- **Goal of the exercise**: Leave out the images and repeat the listing below without a single change.

- **Data provided**:
=-=-=
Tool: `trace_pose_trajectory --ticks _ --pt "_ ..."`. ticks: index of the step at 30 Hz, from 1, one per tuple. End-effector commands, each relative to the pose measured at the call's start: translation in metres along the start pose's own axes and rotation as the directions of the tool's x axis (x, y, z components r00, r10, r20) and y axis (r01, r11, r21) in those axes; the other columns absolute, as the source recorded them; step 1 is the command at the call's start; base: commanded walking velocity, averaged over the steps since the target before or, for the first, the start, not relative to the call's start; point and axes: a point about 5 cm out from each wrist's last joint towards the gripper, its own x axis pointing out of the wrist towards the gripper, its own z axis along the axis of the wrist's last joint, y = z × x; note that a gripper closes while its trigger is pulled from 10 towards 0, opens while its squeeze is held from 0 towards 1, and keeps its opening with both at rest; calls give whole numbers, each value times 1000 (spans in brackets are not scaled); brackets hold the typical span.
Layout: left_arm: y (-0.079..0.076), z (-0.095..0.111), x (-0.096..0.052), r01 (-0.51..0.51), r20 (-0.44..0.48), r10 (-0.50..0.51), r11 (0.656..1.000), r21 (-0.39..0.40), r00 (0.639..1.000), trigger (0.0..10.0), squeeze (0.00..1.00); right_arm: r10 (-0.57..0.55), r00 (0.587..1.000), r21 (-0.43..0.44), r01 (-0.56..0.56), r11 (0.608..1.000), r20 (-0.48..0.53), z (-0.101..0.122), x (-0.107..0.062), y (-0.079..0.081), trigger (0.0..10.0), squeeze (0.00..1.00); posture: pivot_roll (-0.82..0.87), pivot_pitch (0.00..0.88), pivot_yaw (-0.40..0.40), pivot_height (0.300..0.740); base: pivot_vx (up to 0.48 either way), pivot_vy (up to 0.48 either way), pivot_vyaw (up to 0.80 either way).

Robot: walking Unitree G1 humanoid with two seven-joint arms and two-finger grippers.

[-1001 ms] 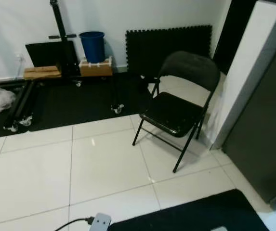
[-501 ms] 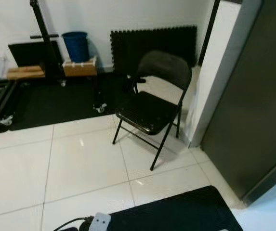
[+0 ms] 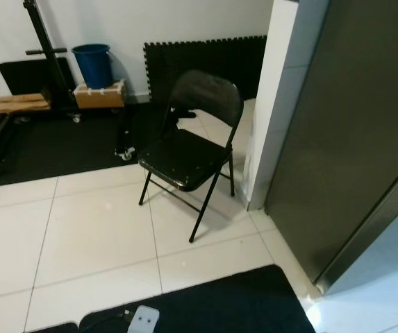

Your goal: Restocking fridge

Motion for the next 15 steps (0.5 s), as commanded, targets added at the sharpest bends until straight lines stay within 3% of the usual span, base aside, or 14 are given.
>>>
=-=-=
- **Task response**:
Tool: `trace_pose_trajectory --ticks _ --pt "_ ..."`. ticks: index of the step at 30 Hz, from 1, one per tuple. End-effector commands, each relative to the pose measured at the call's start: translation in metres along the start pose's own axes and rotation as the directions of the tool's x axis (x, y, z components r00, r10, r20) and y axis (r01, r11, r21) in those axes; the other columns absolute, as the source recorded them; step 1 is the command at the call's start; base: commanded walking velocity, averaged over the steps since the target before or, for the first, the start, not relative to the call's start; point and axes: a point about 5 cm out from each wrist's last joint towards the gripper, its own x axis pointing out of the wrist towards the gripper, its own z axis along the axis of the wrist's last joint, y = z × x; note that a gripper closes while its trigger is pulled from 10 towards 0, opens while its squeeze is held from 0 towards 1, and keeps its opening with both at rest; calls give whole numbers, each value times 1000 (spans in brackets are not scaled); brackets hold the typical span.
Layout: left_arm: y (-0.079..0.076), z (-0.095..0.111), x (-0.096..0.052), r01 (-0.51..0.51), r20 (-0.44..0.48), r10 (-0.50..0.51), r11 (0.656..1.000), r21 (-0.39..0.40), r00 (0.639..1.000), trigger (0.0..10.0), squeeze (0.00..1.00); right_arm: r10 (-0.57..0.55), r00 (0.587..1.000), r21 (-0.43..0.44), r01 (-0.56..0.56), r11 (0.608..1.000), r20 (-0.48..0.53), z (-0.101..0.122), x (-0.107..0.062), y (-0.079..0.081), trigger (0.0..10.0), squeeze (0.00..1.00); posture: pivot_roll (-0.82..0.87), pivot_pitch (0.00..0.88), pivot_yaw (-0.40..0.40), pivot_height (0.300..0.740); base: pivot_vx (up to 0.48 either way), pivot_vy (up to 0.48 either way), pivot_vyaw (up to 0.80 either way).

Robot: walking Unitree G1 humanoid with two seven-joint arms and two-finger grippers.

[-1001 ms] 
[-501 ms] 
[+0 ms] 

Your goal: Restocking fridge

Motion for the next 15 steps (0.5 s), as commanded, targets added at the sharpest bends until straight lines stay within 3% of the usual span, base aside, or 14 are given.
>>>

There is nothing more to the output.